According to Article 2 of the Enterprise Bankruptcy Law of the Bankruptcy in China, if an enterprise as a legal person is unable to pay off its debts as they fall due, and its assets are insufficient to pay off all its debts or are obviously lacking in solvency, its debts shall be liquidated in accordance with the provisions of this Law. According to Article 3 of the Provisions of the Supreme People's Court on Several Issues Concerning the Application of the Enterprise Bankruptcy Law of the Bankruptcy in China (I), if the debtor's balance sheet, audit report, asset evaluation report, etc. show that all its assets are not enough to pay off all its liabilities, the people's court shall determine that the debtor's assets are not enough to pay off all its debts, Except where there is sufficient evidence to the contrary to prove that the debtor's assets can repay all liabilities. Article 4: If the debtor's book assets are greater than its liabilities, but there are any of the following circumstances, the people's court shall determine that it clearly lacks the ability to repay: (1) due to serious shortage of funds or inability to realize assets, it is unable to repay the debt; (2) The whereabouts of the legal representative are unknown and there are no other personnel responsible for managing the property, making it impossible to repay debts; (3) Unable to repay debts due to compulsory execution by the people's court; (4) Long term losses and difficulties in turning around operating losses, unable to repay debts; (5) Other circumstances that result in the debtor losing its ability to repay. For enterprises with good business and normal financial flow before the outbreak of the epidemic, but only experiencing short-term financial difficulties due to the impact of the epidemic, if creditors apply for bankruptcy, the people's court should strictly and prudently grasp the determination of the cause of bankruptcy, and generally do not accept creditors' bankruptcy settlement applications for such enterprises. Enterprises should also actively communicate and coordinate with creditors, take multiple measures to resume production as soon as possible, or negotiate with creditors to reach a debt settlement plan, and boost confidence and overcome difficulties through various means.

 

六、During the prevention and control of the COVID-19, creditors of bankrupt enterprises should still actively declare their claims to the bankruptcy administrator within the specified time.

During the prevention and control of the COVID-19, although the on-site claim declaration work could not be carried out, the creditors of the bankrupt enterprise could not refuse to declare their claims because of this, and they could declare their claims to the administrator through e-mail, WeChat and other electronic information. If due to the epidemic situation, it is not possible to collect the necessary evidence materials for declaring creditor's rights temporarily, an application for an extension of submission can be made to the administrator through phone, email, WeChat, and other means.

 

七、During the prevention and control of COVID-19 epidemic, an online creditors' meeting can be held, and bankruptcy creditors should actively participate in the meeting.

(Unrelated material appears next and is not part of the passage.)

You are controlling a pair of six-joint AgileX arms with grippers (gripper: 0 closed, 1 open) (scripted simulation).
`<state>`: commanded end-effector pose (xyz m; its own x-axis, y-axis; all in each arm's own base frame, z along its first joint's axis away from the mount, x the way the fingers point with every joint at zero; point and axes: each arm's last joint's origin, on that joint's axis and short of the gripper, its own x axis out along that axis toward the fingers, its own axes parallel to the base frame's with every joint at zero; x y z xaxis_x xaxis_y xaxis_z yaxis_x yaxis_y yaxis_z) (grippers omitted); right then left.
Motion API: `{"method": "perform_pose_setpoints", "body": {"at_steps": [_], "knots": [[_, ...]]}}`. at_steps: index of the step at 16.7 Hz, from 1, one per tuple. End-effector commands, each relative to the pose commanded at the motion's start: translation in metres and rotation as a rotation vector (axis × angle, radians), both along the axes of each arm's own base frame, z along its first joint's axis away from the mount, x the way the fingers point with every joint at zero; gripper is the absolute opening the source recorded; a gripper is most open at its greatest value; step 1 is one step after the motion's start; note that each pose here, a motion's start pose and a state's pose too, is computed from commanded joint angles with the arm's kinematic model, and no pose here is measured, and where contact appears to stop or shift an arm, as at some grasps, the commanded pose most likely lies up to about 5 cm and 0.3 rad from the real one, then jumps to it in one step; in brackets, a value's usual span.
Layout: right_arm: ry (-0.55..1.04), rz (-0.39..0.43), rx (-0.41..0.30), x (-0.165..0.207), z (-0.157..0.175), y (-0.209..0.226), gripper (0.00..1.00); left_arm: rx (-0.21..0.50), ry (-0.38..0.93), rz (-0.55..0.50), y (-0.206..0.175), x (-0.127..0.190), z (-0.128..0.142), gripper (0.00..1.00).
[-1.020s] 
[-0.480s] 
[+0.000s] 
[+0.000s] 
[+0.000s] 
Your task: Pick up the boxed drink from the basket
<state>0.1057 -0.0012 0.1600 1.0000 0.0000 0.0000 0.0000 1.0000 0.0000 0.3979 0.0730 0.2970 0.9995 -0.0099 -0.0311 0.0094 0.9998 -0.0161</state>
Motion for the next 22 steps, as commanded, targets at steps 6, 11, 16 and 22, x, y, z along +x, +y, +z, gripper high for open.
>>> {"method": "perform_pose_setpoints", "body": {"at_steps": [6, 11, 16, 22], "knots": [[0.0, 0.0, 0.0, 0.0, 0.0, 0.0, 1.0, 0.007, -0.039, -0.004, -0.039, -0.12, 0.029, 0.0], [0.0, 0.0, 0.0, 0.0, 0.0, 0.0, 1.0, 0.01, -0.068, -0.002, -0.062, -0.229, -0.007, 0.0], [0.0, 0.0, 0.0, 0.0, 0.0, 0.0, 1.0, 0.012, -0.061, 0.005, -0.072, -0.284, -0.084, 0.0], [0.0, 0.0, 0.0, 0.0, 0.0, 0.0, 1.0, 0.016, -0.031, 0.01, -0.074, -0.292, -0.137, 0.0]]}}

During the epidemic prevention and control period, it is not appropriate to hold a creditors' meeting on site. Instead, a creditors' meeting can be held off-site. For on-site creditor meetings that have already been announced and are about to be held, with the consent of the administrator and the people's court, the on-site creditor meetings during the epidemic prevention and control period can be suspended. Online creditor meetings can also be convened using information technology, or the creditor meeting can be postponed after completing the announcement and creditor notification work.

The outbreak of the epidemic has brought significant uncertainty to the business development of enterprises. Guoling Law Firm will fully leverage its professional advantages to effectively help enterprises prevent legal risks arising from this epidemic; We will also provide more forms and richer legal service projects for enterprises based on the current needs of epidemic prevention and control work and the actual situation of the enterprise, to help them overcome the difficulties of the epidemic.